## Exercise
Filter the lines below, keeping each one that holds "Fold".
┄┄┄┄┄┄┄┄┄┄
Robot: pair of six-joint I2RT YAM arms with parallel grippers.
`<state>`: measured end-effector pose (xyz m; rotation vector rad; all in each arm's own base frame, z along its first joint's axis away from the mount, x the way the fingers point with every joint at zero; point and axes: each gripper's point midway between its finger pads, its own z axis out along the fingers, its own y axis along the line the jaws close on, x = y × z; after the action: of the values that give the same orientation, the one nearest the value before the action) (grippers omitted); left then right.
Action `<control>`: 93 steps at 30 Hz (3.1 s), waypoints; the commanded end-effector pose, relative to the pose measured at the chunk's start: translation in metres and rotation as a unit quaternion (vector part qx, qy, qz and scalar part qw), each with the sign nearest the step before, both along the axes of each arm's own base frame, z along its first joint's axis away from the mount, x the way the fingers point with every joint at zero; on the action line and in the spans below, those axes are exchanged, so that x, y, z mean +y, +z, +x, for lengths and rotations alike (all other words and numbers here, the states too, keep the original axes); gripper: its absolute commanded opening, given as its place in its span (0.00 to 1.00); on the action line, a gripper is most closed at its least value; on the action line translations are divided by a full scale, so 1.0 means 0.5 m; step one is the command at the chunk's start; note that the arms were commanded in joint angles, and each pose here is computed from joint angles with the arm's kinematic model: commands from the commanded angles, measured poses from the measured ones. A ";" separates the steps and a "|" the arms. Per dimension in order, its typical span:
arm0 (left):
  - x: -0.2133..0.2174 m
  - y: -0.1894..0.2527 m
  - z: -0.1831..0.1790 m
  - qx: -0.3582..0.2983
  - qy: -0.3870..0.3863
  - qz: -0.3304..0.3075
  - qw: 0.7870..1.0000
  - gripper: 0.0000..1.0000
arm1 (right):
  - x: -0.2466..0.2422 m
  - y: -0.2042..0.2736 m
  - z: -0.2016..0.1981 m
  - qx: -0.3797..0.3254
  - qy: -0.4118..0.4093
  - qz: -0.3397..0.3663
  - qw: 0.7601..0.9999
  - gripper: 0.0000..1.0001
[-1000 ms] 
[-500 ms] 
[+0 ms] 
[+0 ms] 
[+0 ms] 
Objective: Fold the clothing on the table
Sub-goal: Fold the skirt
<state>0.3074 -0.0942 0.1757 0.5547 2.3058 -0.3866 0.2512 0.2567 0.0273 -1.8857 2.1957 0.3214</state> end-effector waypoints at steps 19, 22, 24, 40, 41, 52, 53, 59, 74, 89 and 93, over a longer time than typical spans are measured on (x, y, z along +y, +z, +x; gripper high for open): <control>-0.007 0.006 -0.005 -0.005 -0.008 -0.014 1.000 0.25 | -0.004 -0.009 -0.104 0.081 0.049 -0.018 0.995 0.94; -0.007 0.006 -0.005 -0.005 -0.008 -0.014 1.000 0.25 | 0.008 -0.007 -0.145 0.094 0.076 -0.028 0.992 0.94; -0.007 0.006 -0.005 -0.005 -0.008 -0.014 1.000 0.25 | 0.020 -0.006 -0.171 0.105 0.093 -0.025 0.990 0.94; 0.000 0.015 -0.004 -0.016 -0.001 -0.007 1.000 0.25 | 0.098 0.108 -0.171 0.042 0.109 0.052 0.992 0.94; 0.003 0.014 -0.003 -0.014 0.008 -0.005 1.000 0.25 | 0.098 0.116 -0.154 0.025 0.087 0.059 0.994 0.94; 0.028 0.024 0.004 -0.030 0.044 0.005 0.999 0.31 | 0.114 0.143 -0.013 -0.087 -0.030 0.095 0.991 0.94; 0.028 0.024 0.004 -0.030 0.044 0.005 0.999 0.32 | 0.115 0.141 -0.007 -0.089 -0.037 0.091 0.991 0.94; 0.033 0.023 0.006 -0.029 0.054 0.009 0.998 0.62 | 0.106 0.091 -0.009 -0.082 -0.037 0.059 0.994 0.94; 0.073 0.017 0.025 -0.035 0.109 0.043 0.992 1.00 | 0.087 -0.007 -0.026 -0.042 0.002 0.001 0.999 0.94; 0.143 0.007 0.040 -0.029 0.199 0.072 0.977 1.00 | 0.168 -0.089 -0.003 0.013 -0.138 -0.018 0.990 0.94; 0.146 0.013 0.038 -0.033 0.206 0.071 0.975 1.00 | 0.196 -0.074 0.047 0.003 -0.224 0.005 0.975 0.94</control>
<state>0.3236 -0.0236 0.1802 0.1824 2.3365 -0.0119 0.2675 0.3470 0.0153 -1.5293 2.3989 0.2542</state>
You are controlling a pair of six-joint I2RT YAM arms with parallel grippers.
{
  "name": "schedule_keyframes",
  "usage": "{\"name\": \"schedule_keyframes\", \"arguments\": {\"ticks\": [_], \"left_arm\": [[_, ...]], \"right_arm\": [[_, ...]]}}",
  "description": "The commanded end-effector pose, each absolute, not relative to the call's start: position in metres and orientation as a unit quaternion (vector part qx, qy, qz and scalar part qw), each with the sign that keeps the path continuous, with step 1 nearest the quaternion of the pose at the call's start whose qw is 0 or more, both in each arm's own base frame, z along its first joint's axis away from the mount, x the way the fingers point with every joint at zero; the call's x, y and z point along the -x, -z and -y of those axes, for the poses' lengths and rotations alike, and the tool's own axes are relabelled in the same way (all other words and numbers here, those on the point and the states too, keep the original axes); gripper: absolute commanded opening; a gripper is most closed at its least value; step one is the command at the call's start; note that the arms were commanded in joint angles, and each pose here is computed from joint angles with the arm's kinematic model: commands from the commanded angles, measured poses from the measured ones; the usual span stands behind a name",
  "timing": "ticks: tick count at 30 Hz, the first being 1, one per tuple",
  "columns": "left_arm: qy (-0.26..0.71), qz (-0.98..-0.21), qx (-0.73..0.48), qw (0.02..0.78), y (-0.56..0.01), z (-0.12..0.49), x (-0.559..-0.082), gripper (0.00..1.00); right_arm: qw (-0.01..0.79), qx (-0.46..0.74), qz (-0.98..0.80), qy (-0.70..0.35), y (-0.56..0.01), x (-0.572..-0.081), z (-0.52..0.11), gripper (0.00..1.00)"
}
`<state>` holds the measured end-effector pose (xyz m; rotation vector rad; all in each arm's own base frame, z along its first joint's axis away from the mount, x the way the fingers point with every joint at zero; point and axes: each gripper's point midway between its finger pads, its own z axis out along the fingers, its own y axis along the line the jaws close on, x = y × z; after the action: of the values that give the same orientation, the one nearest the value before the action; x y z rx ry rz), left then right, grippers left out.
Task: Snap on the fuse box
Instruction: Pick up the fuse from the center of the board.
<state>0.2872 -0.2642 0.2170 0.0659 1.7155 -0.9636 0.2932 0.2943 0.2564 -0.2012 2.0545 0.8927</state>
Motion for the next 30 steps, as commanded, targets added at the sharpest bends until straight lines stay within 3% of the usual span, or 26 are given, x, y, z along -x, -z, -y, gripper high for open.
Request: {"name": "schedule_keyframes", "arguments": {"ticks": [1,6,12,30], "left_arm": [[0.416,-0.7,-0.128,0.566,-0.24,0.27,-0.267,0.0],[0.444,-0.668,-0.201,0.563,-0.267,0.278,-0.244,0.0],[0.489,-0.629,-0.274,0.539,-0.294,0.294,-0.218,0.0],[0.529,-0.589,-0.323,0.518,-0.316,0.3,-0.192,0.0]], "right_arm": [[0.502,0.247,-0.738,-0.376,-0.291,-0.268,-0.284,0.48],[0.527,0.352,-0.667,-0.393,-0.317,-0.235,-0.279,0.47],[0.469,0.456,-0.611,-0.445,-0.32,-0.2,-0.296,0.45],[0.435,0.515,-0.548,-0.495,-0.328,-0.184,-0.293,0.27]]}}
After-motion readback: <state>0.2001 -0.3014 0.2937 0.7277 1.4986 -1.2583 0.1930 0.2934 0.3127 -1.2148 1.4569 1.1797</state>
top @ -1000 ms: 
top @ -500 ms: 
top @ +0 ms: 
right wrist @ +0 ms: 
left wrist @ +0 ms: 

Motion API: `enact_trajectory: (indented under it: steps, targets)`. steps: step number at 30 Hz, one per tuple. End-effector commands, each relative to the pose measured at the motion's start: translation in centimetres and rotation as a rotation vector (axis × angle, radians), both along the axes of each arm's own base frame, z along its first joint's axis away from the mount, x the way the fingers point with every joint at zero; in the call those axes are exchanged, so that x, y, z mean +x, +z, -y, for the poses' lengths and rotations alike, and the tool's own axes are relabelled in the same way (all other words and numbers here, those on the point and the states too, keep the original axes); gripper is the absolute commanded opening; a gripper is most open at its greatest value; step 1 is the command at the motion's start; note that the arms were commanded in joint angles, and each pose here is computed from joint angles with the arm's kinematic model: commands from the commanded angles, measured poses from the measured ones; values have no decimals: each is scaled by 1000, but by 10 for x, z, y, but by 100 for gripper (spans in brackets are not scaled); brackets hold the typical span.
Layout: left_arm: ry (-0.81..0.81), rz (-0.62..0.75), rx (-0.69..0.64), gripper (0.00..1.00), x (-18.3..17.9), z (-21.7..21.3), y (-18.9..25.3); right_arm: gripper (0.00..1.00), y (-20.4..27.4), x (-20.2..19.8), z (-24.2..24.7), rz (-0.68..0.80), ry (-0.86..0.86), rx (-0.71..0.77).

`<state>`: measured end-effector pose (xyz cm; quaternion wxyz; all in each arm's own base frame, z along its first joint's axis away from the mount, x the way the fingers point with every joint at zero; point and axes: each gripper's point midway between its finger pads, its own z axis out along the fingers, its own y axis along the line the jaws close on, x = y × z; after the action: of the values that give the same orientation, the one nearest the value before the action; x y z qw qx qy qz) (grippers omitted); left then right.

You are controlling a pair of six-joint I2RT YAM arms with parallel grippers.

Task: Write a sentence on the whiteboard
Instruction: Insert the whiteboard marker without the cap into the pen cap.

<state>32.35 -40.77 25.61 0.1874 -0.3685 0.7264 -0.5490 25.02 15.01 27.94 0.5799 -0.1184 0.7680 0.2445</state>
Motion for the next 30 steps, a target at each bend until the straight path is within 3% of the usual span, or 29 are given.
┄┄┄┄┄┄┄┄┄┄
## Exercise solution
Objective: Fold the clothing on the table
Sub-goal: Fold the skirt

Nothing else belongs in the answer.